III. Challenges and Areas for Improvement
Despite having great written format in our presentation, our actual presentation lost a lot of its flare because of nervousness. Again, I feel that Alexis and Daniel all had great ideas but at certain points during the presentation they became very nervous. Alexis's voice began to fluctuate as she became more and more nervous. Daniel became so nervous that he forgot to include some key points in his presentation. As i spoke i noticed that i moved around a lot and that may have distracted the audience a lot. The only way we can alleviate these presentation problems is by practicing more. We had plans to practice during an entire day, but Alexis unexpectingly became busy with her personal life so we couldn't practice. Also, we had a lot of plot in our presentation which i was aware of but felt was necessary. Since we were critiqued on it, however, I suppose that a lot of it could have been scrapped. Next time we will make our presentation more concise, and we will practice more in order to avoid nervousness during our actual presentation.

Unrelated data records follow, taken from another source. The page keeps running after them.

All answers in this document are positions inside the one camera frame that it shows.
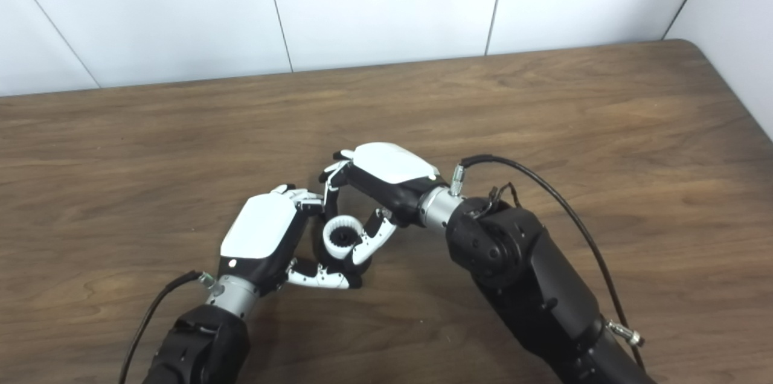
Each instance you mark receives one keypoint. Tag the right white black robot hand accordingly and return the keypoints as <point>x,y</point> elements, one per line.
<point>392,163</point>

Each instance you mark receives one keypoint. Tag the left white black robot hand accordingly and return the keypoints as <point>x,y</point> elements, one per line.
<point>263,230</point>

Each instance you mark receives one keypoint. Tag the round black part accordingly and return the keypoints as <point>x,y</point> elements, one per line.
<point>336,265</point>

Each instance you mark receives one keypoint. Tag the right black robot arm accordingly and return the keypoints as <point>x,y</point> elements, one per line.
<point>531,275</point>

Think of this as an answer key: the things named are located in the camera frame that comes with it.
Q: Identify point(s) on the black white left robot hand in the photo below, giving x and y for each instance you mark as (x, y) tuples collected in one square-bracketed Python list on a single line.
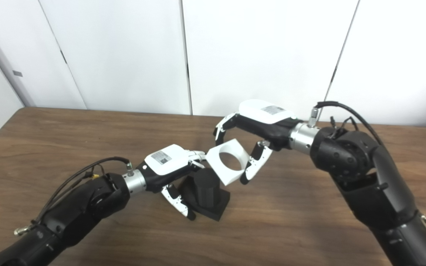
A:
[(165, 159)]

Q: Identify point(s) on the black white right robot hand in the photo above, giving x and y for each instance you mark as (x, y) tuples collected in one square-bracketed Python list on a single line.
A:
[(264, 118)]

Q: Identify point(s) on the black peg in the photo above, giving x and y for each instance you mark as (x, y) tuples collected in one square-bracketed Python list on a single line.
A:
[(207, 192)]

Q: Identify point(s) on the white square piece with hole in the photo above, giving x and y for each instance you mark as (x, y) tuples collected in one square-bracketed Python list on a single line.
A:
[(218, 171)]

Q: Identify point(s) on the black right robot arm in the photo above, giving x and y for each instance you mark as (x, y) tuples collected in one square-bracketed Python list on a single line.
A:
[(368, 184)]

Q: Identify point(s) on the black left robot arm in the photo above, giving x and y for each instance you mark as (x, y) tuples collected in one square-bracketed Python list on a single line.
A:
[(72, 214)]

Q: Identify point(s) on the small gray wall plate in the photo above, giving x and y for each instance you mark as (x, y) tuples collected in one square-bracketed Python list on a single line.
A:
[(17, 73)]

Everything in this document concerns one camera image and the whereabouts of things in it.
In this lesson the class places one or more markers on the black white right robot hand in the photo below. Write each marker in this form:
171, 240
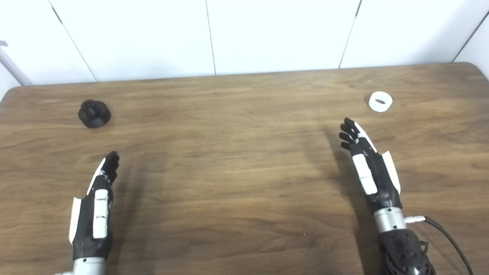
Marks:
376, 175

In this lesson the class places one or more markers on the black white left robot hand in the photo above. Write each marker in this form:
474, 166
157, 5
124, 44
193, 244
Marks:
100, 214

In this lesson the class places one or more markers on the round black part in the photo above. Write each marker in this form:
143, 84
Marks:
94, 114

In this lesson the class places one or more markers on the grey metal pole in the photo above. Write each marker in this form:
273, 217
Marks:
15, 68

The Lost Brother -- Fall 2011 Treatment

A boy struggles as he does pushups. Sweat drips down his face. Still, in pain, the boy does one more pushup. The alarm goes off at 6:00.The boy becomes scared. The alarms rings again. The boy's face becomes more and more frustrated. The boy's hand slams it to turn it off. He sits on his bed, and there is a calendar behind him. It reads "6:00". The boy sits there with a blank stare on his face. There is a dark shadowy figure of a man standing in the doorway staring. The boy doesn't see him though. The lights go out. Long shot of the house with all the lights going off. We hear a loud scream. cuts to black.

It's a bright day outside. From a distance away we see two boys walking towards the camera. They skip around a few rocks to get to a cliff side. They boys start to look over the cliff. The younger brother pushes the older to the edge of the cliff [playfully], the older brother gets angry and starts yelling at his brother. Then the older brother pushes his younger brother towards the edge, but this time his brother goes over the cliff.

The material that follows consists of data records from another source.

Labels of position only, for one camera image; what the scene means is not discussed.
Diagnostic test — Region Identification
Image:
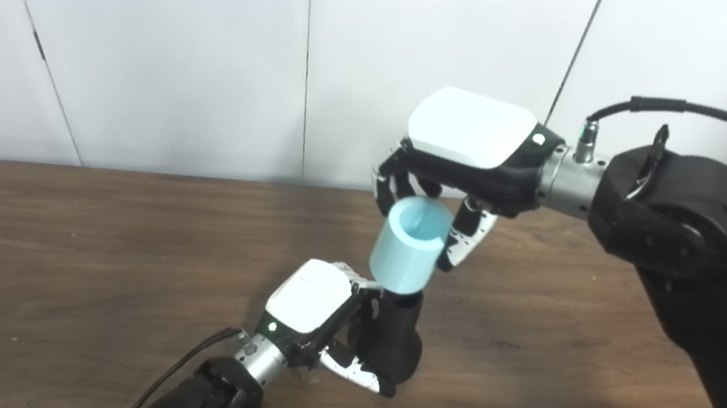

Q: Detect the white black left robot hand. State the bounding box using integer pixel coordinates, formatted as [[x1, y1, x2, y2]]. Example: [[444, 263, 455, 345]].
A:
[[247, 251, 414, 400]]

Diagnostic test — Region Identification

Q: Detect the black funnel-shaped nozzle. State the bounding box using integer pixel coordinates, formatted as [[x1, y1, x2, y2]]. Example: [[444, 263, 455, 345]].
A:
[[342, 278, 432, 391]]

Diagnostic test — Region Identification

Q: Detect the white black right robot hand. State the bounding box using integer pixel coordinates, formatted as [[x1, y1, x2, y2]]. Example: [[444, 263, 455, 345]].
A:
[[359, 77, 573, 288]]

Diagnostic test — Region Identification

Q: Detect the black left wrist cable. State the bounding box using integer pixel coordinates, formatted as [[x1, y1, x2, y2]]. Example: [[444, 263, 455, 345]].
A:
[[121, 313, 247, 408]]

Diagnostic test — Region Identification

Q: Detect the black wall panel hinge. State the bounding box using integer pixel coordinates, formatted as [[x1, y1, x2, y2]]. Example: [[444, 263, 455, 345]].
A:
[[29, 29, 51, 63]]

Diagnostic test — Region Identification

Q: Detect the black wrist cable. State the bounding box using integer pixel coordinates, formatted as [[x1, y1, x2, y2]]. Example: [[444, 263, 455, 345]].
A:
[[121, 313, 247, 408], [571, 85, 727, 186]]

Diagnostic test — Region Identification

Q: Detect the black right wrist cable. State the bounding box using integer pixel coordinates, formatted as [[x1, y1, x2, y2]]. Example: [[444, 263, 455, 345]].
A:
[[571, 85, 727, 186]]

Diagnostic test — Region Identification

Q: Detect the light-blue cylindrical hose piece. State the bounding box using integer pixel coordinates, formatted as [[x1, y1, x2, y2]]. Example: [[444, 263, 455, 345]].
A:
[[365, 190, 458, 299]]

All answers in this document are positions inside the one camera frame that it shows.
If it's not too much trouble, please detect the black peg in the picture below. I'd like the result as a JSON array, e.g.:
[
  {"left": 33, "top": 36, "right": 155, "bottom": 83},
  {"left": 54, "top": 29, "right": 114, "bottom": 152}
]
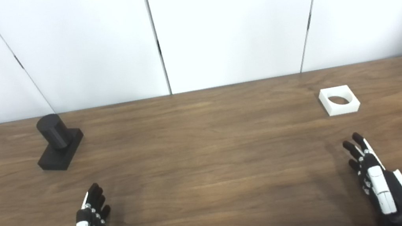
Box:
[{"left": 31, "top": 110, "right": 89, "bottom": 174}]

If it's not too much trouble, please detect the white square piece with hole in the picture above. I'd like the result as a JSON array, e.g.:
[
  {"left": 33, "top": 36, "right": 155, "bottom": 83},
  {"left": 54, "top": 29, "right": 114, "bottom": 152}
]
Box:
[{"left": 318, "top": 83, "right": 362, "bottom": 118}]

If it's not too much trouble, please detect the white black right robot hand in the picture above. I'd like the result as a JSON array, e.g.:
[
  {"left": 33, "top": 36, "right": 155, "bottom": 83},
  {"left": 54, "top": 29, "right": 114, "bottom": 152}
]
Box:
[{"left": 341, "top": 125, "right": 402, "bottom": 226}]

The boy is running from something. It's the same shadowy figure chasing him. The boy wakes up from his dream. We are in his room. His alarm clock readsis 6:00 exactly. His face his worried. As the older brother exits his home, a shadowy figure enters the garage, but he is unseen by the older brother.

The older brother runs away from the cliff, as he walks towards his home thoughts rush into his head. He doesnt know what to do; he doesn’t want to go to jail. “You were never with him” echoes in his mind. He returns home, and a week later “Missing” posters of the younger brother are posted all over the city.

We are back in the room. The boy does his daily routine of pushups. The boy stands up and turns to the mirror. He looks to the mirror to see the same dark figure in the reflection, standing outside his window. The boy turns to the window to see no one there. The clock reads 6:00. Someone is at the window. The door mysteriously opens. The man stares at the clock, and then looks away, as if time no longer has any importance. He doesn’t finish his final set of pushups, instead he just sits waiting for someone to enter through the door.

News report reports that bloody footsteps were found going away from a cliffside and to the main road. A month has passed, the blood testing is inconclusive. The older brother turns the TV off, and he tells his mother that nothing interesting was on. Then the older brother reflects on himself, and continues to live.

Pictures of the older brother appear. He has led a decent life, without much suffering or trouble. He got into working out soon after the incident. Him and his brother always wanted to be bodybuilders.


We are in the house. It is almost 6:05. The ticks get slower and slower. A shadowy figure enters through the door. The man looks up.

The house has no lights on, and it is dark outside. The man says to the shadowy figure [still outside of house] “I’m sorry, brother. I didn’t think you’d make it.”

A loud scream is heard from outside the house.